Associations among sets of interacting species often form a continuum from mutualism to antagonism (e.g. Johnson, Graham and Smith 1997; Pierce et al. 2002; Gómez, Schupp and Jordano 2018). Analogously, though we have highlighted the extreme case of species which do not appear to host, nor depend on an appreciable assemblage of resident microbes (Table 1), animals are likely to span a continuum of dependency on microbiomes. Many animals may have an intermediate lifestyle where resident microbes are only occasionally present and/or at low abundances. In such cases, microbes may be largely commensal or parasitic, and it is costlier for hosts to suppress them entirely than to tolerate some level of growth. Alternatively, resident microbes may be only modestly beneficial to their hosts, or only beneficial in specific contexts.
Certain birds, bats and pandas appear to match this ‘low-microbiome’ scenario. Some species have comparatively few gut microbes (Hammer et al. 2017; Contijoch et al. 2019), and unlike humans and other strongly microbe-dependent mammals (Ley et al. 2008), many bird and bat gut microbiomes are dominated by classically ‘weedy’ Bacilli (particularly Staphylococcus and Streptococcus) and Proteobacteria (Phillips et al. 2012; Waite, Deines and Taylor 2012; Carrillo-Araujo et al. 2015; Hird et al. 2015; Ingala et al. 2018). Gut microbiomes of terrestrial mammalian carnivores, as well as herbivorous pandas, also frequently have a high proportion of Streptococcus and Proteobacteria (Ley et al. 2008; Xue et al. 2015). As discussed further below, some species within these groups have relatively simple guts with short retention times, traits that also suggest a lower reliance on microbes for digestion and nutrition.

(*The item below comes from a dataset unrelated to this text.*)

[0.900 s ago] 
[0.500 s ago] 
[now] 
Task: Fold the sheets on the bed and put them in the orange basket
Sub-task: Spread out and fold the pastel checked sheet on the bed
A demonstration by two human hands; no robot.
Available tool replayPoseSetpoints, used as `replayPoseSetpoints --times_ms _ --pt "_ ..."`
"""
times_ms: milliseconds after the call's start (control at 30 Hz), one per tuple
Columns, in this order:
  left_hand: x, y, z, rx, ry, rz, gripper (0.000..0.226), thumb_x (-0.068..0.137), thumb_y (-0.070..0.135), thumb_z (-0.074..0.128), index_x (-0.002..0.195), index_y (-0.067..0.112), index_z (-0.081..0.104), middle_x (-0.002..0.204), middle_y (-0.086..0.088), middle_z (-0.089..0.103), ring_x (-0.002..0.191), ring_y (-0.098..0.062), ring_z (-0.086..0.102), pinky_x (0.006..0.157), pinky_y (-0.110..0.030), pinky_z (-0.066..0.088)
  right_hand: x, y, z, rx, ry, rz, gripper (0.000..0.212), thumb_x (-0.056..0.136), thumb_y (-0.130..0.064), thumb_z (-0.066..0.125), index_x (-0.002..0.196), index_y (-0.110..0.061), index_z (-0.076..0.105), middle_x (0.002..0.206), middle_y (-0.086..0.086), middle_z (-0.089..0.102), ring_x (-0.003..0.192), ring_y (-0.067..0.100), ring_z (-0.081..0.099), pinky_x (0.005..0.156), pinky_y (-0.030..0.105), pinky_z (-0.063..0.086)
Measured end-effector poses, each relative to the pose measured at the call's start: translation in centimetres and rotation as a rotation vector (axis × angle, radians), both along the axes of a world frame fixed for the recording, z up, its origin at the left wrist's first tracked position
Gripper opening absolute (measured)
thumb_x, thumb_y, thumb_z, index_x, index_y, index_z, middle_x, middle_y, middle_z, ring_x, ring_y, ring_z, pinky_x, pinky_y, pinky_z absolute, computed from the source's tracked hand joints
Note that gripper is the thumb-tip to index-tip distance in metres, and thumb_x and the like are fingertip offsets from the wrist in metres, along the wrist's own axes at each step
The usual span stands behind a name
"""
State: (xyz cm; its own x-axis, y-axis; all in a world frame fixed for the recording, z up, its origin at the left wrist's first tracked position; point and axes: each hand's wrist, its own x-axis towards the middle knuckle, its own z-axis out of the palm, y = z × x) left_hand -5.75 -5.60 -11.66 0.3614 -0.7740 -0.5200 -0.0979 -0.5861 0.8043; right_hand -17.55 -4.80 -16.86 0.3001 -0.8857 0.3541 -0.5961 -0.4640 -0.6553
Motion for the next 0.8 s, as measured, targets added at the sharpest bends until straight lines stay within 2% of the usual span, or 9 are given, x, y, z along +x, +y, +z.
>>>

Why microbiome-free animals have gone largely unnoticed
Why has the paradigm of universal animal microbiomes been so broadly accepted (Table S1, Supporting Information)? One answer is that the tools widely used to characterize the identities, dynamics and functional potential of microbial communities have become cheaper and easier to use than experimental techniques for testing microbial impacts on host physiology and fitness. Sequencing marker genes (such as the 16S rRNA gene) of previously uncharacterized microbiomes is relatively fast and inexpensive, and does not require laboratory rearing or specialized knowledge of the animal at hand. These surveys are therefore an attractive first step to take before embarking on slower and more expensive experiments. But sequencing-based methods—including shotgun metagenomics—come with important caveats, as we discuss below. Viewed through DNA sequencing glasses, a motley assortment of contaminants, transients and parasites can look a lot like the beneficial microbiome that we have increasingly come to expect.
Contaminants
Sequence data from samples with low microbial biomass are especially likely to be overwhelmed by contaminants introduced during sample handling and processing (Salter et al. 2014; de Goffau et al. 2018; Eisenhofer et al. 2019). It is difficult to know the true extent of contamination among published animal microbiome studies as a large number do not report information on negative controls. Furthermore, well-known contaminant taxa (Salter et al. 2014; Eisenhofer et al. 2019) are often related to widespread plant, water or soil-associated taxa that, in theory, could be animal symbionts. However, it is notable that characteristic human skin bacteria such as Corynebacterium and Propionibacterium (Byrd, Belkaid and Segre 2018) have been reported from a range of animals, such as caterpillars (Pinto-Tomás et al. 2011), a parasitoid wasp (Brucker and Bordenstein 2013), the nematode Caenorhabditis elegans (Berg et al. 2016), sandpipers (Risely et al. 2018) and orca skin (Hooper et al. 2019). As these samples were all processed by humans, a parsimonious explanation for the presence of such taxa is contamination.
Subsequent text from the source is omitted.